The Iowa Supreme Court has upheld an Ames city ordinance that seeks to keep some homes in the city from becoming full of college students. The Ames City Council passed an ordinance in 2000 that limits the number of unrelated people who can live in houses in certain residential areas to three. The city was trying to stop large numbers of Iowa State University students from getting together and moving into residential homes.
The Ames Rental Property Association, a group of people who owned some of the homes, sued the city after they and their tenants were cited under the ordinance for renting the homes to more than three people. The association said the ordinance violated the equal protection clause of both the Iowa and U.S. Constitution. The Story County district court ruled the ordinance was constitutional as it found the ordinance was related to a legitimate government interest.
The Iowa Supreme Court upheld the ruling saying the city is trying to provide quiet and peaceful neighborhoods, with low and stable population, limited congestion of motor vehicles. The High Court says it is a reasonable attempt to address concerns by citizens who fear living next door to the hubbub of an "Animal House," a reference to the 1978 movie about a house full of rowdy students — and therefore in the government’s interest in providing quiet neighborhoods for its citizens.

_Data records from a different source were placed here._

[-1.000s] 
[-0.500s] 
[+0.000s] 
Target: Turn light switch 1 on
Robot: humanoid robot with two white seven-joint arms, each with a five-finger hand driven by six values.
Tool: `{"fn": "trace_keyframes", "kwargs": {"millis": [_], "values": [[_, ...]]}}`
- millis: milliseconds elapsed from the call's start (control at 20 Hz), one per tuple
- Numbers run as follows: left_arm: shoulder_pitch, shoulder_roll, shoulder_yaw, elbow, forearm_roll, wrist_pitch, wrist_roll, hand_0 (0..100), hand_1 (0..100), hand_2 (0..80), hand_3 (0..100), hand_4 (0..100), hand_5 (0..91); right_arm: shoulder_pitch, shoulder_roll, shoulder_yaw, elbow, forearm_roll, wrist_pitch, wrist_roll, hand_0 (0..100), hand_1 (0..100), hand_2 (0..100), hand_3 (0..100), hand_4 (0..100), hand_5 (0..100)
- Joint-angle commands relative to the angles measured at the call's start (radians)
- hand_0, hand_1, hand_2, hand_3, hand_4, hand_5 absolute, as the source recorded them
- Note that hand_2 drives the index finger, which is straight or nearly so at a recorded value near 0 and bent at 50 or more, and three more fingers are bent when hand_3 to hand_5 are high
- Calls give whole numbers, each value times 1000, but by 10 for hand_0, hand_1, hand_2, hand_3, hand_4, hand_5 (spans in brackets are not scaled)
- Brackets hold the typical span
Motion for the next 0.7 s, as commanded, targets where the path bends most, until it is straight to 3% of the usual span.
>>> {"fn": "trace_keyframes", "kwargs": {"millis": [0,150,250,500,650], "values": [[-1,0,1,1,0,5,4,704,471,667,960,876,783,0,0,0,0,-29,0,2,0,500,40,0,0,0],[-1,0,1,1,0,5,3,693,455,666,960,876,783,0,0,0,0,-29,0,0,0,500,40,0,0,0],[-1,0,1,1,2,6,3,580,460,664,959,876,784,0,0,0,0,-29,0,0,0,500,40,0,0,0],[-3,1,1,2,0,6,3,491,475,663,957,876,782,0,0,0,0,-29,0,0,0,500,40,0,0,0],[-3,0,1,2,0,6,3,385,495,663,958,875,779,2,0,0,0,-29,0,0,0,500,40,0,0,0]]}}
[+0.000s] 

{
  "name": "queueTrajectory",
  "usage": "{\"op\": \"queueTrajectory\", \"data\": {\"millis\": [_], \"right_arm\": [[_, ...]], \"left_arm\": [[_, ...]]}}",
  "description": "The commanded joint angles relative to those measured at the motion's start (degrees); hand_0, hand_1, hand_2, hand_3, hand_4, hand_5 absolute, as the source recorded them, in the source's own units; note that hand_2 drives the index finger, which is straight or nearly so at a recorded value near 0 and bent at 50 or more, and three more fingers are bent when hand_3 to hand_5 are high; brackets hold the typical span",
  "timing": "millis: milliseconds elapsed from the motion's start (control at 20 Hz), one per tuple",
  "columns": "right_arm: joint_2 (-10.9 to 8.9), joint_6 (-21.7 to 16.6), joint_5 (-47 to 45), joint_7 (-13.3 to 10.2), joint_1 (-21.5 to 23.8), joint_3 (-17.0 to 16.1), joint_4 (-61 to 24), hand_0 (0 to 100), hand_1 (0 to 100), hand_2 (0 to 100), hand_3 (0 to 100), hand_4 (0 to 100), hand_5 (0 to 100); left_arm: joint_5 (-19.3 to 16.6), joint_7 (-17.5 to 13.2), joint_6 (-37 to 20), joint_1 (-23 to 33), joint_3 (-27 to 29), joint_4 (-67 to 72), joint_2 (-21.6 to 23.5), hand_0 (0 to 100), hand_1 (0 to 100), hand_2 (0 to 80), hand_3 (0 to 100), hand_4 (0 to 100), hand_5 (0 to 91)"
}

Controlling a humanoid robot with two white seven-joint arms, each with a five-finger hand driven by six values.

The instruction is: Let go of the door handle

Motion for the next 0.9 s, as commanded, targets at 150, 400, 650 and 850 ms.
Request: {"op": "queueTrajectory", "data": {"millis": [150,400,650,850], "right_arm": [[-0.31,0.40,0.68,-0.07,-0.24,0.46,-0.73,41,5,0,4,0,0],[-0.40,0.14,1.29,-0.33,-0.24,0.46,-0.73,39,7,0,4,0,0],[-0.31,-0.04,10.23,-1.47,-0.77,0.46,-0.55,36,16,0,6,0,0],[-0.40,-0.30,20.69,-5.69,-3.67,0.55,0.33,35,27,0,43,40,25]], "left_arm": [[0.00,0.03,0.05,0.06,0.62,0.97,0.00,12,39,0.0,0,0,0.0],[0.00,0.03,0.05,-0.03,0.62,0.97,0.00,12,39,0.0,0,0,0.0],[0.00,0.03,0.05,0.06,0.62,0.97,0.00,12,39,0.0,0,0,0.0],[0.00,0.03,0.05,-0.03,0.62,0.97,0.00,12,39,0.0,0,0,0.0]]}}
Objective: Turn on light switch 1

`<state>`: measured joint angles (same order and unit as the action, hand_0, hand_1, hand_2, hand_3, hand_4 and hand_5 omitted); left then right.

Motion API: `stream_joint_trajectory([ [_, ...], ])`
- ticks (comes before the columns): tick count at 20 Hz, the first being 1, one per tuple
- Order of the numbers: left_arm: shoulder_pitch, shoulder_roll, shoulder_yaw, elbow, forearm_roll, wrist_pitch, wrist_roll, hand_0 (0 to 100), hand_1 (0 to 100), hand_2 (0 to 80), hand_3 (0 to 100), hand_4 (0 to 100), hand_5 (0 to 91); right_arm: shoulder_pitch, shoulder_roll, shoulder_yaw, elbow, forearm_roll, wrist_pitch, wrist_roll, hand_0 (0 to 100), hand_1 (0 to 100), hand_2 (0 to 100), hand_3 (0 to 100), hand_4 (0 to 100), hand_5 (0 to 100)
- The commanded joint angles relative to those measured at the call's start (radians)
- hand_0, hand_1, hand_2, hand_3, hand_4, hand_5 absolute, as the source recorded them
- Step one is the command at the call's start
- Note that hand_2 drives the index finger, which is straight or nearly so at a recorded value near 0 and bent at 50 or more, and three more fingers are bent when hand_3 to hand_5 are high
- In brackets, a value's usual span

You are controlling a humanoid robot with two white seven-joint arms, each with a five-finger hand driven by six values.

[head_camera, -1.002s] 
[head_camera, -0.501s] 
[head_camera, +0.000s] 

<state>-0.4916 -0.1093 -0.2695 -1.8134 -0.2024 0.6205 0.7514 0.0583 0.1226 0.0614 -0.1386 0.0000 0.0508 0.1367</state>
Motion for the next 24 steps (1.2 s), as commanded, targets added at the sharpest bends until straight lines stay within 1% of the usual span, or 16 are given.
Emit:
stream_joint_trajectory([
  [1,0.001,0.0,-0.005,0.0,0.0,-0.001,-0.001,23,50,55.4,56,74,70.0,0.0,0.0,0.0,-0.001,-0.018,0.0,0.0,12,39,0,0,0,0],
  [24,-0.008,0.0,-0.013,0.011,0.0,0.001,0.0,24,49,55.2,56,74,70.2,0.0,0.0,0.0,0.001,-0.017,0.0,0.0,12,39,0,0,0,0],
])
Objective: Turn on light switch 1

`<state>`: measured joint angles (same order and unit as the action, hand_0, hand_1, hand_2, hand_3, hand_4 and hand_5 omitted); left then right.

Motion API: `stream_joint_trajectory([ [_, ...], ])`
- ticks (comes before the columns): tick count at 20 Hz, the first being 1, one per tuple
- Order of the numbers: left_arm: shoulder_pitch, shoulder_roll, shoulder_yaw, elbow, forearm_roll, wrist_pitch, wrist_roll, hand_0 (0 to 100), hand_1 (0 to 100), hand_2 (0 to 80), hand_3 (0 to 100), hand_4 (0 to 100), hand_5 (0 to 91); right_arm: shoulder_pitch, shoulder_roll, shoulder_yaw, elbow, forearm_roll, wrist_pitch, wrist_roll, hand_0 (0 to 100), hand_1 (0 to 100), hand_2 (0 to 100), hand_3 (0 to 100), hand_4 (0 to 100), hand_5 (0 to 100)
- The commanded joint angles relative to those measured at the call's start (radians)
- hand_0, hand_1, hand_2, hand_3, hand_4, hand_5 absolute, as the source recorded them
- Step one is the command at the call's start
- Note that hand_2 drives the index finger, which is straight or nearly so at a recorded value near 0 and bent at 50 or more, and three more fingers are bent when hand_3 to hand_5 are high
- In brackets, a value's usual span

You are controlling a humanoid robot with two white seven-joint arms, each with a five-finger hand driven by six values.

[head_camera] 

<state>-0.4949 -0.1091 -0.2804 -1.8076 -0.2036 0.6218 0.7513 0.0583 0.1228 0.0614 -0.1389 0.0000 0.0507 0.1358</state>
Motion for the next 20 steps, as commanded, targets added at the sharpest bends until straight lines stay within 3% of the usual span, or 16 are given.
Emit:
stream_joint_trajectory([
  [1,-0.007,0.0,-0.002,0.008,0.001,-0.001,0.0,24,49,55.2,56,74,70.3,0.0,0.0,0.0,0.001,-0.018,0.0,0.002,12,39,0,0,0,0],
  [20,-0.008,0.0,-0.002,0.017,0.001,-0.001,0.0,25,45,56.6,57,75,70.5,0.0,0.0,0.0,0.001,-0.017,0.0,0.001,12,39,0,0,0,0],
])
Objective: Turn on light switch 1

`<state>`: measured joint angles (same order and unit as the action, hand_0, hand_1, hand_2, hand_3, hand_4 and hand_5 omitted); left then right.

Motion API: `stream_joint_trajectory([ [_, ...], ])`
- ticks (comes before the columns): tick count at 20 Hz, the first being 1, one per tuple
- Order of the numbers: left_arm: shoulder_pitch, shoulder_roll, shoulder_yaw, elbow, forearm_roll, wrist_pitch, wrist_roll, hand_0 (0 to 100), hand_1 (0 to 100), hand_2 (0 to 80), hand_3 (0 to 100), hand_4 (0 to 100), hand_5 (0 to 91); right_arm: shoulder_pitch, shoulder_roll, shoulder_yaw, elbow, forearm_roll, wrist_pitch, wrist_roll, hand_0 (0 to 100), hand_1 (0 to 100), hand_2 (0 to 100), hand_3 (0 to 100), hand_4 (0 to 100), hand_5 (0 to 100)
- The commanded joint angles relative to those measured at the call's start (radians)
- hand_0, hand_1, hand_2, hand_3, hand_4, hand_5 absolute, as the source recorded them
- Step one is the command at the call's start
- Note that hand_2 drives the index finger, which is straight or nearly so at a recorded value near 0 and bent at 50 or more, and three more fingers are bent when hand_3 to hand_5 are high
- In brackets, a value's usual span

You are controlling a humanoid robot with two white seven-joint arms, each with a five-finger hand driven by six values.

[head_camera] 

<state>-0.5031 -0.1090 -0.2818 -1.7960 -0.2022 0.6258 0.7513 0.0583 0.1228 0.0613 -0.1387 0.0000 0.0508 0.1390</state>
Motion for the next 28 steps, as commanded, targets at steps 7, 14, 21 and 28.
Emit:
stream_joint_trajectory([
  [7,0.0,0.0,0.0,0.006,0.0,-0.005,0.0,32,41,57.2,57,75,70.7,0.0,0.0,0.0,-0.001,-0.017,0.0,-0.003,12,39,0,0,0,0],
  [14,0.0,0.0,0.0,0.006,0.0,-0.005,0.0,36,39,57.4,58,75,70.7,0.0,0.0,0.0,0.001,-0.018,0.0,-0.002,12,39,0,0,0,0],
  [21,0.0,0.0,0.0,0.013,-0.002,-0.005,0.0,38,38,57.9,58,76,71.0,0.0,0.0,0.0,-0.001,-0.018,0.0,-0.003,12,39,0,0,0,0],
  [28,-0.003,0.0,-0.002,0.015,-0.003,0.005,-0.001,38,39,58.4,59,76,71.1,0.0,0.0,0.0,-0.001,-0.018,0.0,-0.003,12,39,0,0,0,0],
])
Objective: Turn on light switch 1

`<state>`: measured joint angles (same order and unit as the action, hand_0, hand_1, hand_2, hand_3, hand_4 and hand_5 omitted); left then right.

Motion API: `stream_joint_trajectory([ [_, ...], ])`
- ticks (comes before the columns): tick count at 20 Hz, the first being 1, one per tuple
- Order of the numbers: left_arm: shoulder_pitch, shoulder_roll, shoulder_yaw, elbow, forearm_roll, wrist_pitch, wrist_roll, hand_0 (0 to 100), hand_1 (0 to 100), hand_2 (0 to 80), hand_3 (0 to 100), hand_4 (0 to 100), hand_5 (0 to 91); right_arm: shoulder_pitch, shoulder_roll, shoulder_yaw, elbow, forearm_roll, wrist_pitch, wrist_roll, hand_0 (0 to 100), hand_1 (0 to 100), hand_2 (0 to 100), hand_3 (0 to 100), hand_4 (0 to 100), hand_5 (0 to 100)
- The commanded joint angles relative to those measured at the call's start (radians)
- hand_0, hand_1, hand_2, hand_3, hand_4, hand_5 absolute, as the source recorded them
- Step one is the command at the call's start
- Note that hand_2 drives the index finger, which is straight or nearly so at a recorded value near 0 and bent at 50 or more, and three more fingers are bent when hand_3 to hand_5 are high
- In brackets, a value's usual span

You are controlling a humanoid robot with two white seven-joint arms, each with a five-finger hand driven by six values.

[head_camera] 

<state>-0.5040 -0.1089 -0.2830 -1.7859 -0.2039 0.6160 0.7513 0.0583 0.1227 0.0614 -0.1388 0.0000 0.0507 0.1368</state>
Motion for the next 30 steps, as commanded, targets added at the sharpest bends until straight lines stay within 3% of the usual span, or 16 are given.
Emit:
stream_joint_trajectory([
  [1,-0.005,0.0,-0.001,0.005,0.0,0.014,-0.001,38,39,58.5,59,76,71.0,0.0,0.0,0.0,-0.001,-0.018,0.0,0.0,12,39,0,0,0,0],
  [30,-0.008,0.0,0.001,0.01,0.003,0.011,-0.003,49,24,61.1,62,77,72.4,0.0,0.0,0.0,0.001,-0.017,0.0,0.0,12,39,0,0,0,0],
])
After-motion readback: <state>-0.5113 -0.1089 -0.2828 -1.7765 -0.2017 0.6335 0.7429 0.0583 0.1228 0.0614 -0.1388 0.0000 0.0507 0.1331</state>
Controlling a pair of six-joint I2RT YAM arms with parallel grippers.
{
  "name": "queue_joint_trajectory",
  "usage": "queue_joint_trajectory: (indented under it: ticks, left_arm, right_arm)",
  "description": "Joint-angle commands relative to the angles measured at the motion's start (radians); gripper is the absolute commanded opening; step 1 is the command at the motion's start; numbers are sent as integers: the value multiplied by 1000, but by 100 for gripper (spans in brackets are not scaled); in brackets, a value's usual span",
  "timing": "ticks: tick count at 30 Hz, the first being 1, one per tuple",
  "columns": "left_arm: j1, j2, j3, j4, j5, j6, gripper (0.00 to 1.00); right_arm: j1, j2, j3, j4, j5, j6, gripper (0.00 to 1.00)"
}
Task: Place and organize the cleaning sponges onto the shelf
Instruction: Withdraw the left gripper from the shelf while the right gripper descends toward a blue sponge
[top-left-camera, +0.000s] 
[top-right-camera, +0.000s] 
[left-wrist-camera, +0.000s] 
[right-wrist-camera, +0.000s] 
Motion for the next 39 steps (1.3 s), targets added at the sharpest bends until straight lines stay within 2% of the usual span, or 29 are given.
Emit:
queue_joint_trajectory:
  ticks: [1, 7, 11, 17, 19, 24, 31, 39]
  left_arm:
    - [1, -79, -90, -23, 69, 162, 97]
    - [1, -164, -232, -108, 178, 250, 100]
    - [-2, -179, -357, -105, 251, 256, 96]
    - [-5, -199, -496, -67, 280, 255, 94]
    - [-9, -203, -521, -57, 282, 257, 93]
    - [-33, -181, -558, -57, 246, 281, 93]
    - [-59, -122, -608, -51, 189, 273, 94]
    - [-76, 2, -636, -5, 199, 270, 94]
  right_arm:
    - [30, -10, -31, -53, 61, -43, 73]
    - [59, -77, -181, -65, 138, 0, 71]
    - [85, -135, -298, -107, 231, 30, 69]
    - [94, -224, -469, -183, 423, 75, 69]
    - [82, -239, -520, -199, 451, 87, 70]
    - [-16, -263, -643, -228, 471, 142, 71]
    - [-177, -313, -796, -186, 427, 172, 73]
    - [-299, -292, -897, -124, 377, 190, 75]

The court ruled 4-3 in favor of the city of Ames. Justice David Wiggins wrote the dissenting opinion, saying while the ordinance does not violate the U.S. Constitution, he believes it does violate Iowa’s constitution. Wiggins writes the ordinance is both overinclusive and underinclusive because it is irrational to suppose the type of relationship persons residing in a home have to each other has any rational bearing on the character or behavior of those persons.